Unit OPTIC AND MODERN PHYSICS
- Course
- Optics and optometry
- Study-unit Code
- A002463
- Location
- TERNI
- Curriculum
- Ottica avanzata
- Teacher
- Giovanni Carlotti
- Teachers
-
- Giovanni Carlotti
- Hours
- 42 ore - Giovanni Carlotti
- CFU
- 6
- Course Regulation
- Coorte 2022
- Offered
- 2024/25
- Learning activities
- Caratterizzante
- Area
- Microfisico e della struttura della materia
- Academic discipline
- FIS/04
- Type of study-unit
- Obbligatorio (Required)
- Type of learning activities
- Attività formativa monodisciplinare
- Language of instruction
- ITALIAN
- Contents
- Impact of Optics in Twentieth Century Physics. Advanced optical technologies and their use in the field of physics.
- Reference texts
- G. Gamow
Thirty Years that Shook Physics: The Story of Quantum Theory .
S.O. Kasap. Optoelectronics and Photonics - Principles and Practices
Additional material provided by the Teacher - Educational objectives
- The main objective of the course is to illustrate how some of the essential ideas of modern physics have developed around optics and how these ideas, in turn, needed optics to establish themselves. The student will become aware of the great importance, constant in the temporal development of Physics, of its discipline for fundamental research.

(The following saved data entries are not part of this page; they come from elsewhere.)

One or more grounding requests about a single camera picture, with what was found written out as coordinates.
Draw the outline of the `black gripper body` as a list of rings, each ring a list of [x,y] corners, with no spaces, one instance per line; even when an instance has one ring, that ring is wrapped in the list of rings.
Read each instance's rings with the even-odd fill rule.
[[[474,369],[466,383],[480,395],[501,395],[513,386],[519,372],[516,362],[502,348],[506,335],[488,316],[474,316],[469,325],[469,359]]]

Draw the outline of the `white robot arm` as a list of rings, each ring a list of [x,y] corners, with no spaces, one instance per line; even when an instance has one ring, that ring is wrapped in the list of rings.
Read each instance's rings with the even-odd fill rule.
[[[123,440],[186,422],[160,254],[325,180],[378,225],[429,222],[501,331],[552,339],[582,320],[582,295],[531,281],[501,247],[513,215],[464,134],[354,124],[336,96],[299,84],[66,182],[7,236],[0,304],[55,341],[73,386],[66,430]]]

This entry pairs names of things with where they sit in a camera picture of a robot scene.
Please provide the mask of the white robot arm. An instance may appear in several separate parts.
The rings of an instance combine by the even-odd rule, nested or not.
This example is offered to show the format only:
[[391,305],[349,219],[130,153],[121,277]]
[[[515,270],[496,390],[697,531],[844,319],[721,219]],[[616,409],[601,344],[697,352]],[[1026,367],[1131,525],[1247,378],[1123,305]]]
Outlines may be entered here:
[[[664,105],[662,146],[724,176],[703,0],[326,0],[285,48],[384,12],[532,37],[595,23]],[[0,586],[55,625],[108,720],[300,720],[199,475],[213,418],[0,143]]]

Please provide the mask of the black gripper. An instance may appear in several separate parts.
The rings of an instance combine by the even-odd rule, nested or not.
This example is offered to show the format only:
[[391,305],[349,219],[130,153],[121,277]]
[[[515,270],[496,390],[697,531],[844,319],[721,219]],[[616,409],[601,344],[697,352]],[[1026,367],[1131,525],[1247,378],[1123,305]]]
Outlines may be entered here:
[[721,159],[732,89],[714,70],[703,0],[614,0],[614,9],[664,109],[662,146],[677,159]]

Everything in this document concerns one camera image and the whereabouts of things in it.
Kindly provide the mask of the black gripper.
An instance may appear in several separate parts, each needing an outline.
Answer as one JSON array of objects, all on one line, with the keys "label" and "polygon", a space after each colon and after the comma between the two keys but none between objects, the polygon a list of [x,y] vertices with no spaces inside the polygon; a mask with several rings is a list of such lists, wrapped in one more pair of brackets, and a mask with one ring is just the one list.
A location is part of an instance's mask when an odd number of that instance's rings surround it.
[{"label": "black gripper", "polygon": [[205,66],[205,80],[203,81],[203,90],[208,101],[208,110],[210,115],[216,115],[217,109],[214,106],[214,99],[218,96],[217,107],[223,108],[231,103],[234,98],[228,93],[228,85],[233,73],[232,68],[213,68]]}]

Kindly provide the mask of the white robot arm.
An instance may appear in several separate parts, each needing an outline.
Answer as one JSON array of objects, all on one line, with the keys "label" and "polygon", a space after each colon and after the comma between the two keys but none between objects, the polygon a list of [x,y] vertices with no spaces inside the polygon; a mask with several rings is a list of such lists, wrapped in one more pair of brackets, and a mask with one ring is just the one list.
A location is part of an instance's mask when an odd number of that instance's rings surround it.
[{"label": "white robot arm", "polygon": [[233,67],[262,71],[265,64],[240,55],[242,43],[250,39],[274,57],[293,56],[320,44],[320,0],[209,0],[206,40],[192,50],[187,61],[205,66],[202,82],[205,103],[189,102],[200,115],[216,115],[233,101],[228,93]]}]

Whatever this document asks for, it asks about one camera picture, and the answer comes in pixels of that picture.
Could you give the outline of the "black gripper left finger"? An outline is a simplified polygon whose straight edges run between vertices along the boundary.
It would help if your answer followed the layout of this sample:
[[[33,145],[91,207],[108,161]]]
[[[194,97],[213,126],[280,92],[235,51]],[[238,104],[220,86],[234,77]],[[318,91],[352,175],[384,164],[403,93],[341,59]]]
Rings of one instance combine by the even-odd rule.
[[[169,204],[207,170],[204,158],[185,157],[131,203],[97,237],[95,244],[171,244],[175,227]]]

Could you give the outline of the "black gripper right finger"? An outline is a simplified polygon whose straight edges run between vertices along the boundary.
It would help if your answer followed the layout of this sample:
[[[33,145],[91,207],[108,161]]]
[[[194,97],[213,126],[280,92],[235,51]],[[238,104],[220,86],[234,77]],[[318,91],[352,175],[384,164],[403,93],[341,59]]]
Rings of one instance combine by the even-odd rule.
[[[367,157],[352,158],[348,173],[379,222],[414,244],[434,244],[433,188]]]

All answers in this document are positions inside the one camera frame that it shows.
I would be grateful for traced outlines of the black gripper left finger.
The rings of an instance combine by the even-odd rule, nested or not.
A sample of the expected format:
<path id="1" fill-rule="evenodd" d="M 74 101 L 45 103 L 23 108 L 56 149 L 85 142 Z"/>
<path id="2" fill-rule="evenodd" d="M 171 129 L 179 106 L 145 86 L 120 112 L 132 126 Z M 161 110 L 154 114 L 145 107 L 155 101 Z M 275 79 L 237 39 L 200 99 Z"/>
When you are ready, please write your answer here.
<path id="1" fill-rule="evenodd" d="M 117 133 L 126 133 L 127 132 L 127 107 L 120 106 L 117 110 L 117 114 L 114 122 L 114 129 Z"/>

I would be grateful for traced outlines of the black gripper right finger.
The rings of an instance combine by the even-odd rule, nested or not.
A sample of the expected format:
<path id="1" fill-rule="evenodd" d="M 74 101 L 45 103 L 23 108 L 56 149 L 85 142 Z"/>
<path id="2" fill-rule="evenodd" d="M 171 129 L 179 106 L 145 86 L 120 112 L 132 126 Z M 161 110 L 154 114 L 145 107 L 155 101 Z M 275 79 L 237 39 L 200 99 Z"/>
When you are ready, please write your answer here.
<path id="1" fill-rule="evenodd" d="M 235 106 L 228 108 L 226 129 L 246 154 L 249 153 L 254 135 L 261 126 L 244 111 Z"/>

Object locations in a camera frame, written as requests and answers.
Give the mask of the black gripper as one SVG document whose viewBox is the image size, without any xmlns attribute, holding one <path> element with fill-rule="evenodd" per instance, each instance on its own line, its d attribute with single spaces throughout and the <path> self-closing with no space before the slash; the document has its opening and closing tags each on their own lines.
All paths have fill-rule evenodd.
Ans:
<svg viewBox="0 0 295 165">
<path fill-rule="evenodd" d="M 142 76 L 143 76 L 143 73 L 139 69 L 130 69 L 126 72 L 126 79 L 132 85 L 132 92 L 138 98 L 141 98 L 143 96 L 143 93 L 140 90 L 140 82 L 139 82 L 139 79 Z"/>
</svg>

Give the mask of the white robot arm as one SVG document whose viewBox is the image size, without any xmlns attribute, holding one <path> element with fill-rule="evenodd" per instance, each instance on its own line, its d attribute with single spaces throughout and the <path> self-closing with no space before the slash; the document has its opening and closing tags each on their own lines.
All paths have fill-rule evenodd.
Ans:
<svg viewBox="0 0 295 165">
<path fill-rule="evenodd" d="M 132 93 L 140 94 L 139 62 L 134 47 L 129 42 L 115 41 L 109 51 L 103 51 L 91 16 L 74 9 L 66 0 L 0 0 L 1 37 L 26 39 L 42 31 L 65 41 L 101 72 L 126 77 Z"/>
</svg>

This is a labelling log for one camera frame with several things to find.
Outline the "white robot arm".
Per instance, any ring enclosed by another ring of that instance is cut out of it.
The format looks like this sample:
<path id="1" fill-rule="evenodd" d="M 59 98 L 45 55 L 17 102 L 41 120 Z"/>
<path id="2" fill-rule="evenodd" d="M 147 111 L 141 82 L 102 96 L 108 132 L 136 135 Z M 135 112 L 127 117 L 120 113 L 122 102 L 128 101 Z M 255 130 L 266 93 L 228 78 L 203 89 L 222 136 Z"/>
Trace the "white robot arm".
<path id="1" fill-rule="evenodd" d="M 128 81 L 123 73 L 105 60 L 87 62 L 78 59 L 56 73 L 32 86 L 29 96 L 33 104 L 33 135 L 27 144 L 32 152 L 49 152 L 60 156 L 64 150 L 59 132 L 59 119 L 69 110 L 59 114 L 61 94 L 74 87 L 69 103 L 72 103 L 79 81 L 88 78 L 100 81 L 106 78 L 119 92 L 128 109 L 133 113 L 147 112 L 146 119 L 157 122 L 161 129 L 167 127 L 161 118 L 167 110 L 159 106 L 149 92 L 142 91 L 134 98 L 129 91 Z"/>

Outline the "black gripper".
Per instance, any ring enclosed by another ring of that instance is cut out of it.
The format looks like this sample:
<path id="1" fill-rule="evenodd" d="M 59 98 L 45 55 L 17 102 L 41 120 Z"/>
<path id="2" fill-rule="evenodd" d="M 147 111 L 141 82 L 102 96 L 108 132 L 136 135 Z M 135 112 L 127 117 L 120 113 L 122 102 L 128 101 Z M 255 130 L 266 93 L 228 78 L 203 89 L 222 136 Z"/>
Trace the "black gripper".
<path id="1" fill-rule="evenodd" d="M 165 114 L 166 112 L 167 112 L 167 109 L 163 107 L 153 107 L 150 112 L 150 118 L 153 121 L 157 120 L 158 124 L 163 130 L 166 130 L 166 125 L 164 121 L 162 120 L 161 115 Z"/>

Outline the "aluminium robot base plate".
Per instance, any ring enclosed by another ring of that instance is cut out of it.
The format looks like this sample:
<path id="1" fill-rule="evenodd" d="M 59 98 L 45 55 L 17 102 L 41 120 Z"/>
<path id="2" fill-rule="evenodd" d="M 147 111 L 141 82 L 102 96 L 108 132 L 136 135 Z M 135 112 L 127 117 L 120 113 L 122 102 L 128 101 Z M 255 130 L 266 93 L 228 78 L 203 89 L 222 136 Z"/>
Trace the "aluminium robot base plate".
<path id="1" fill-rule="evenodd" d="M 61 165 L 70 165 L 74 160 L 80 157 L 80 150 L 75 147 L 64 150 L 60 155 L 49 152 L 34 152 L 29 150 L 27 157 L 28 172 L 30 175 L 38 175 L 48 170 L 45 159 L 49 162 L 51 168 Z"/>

The main skills that the course aims to transmit are:
- know how to frame the acquired notions in a broad conceptual and historical context;
- knowing how to grasp the fundamental potential of discovery embedded into experiments, techniques, tools typical of the practice of Optics. - Prerequisites
- Arguments of the Physics courses of the first two years
- Teaching methods
- Face-to-face lectures; use of multimedia material
- Learning verification modality
- The exam includes an oral test which consists of a discussion aimed at ascertaining the level of knowledge and understanding achieved by the student on the theoretical and methodological contents indicated in the program. The oral test will allow you to verify the student's communication skills with language skills and independent organization of the presentation on the same topics with theoretical content.
For information on support services for students with disabilities and/or DSA, please refer to the page http://www.unipg.it/disabilita-e-dsa - Extended program
- Situation of Physics at the end of the nineteenth century. Aether hypothesis and formulation of the theory of special relativity. Michelson Morley Experience. Black body radiation. Stefan-Boltzman law and Wien's laws. Raileigh-Jeans attempt. Plank's hypothesis. Quantization of energy and formulation of the law relating to spectral density as a function of frequency and temperature. Photoelectric effect and its interpretation. The photon. Compton effect.
Recalls on Rutherford's experiment and Bohr's atomic model. Stationary states. De Broglie hypothesis. Schroedinger equation. Probabilistic interpretation of the wave function. Comparison with the D'Alambert equation for electromagnetic waves. Dispersion of the free particle. Stationary solutions. Free particle and wavepacket dispersion. Heisenberg uncertainty principle.
Notes on the application of the Schroedinger equation to one-dimensional problems: step and potential barrier. Tunnel effect. Infinite, one-dimensional and three-dimensional potential hole. Harmonic oscillator. Potential well of finite height. Hydrogen atom. Energy levels, orbitals and quantum numbers.
Introduction to lasers. Stimulated emission. Einstein coefficients. Population inversion. Threshold gain coefficient and pumping mechanisms. Two, three and four level lasers. Homogeneous and non-homogeneous laser line broadening mechanisms. Natural enlargement and by the Doppler effect. Coherence time and length. Longitudinal and transverse modes.
Optical cavities. Gaussian beams, transverse modes and stability conditions. Pulsed lasers. Mode locking and Q-Switcing.
Recall on the quantum description of the electron gas in metals. Energy bands and semiconductor materials. LED and diode laser. Materials and technologies.
Guided propagation in thin layers. TE and TM modes, even and odd. Mode dispersion. Number V. Symmetrical and asymmetrical guide.
Index jump optical guides. Guided modes in LP approximation. Attenuation. Material dispersion, intermodal, intramodal and polarization. Graded index fibers.
Coupled modes theory. Synchronous and asynchronous, directional and counter-directional coupling. Examples and applications.
Recall on the propagation of light in anisotropic crystals. Delay foils. Electro-optic effect. Longitudinal and transversal electro-optic modulators. Acousto-optical effect. Bragg and Raman-Nath modulators.
Optical spectroscopy. Grating-based spectroscopes, Michelson and Fabry Perot interferometers.
Light intensity detectors. Responsivity. Photomultipliers. Photoconductive detectors. Photodiodes: photoconductive mode and photovoltaic mode. Noise and frequency response. Solar cells and conversion of solar energy into electricity.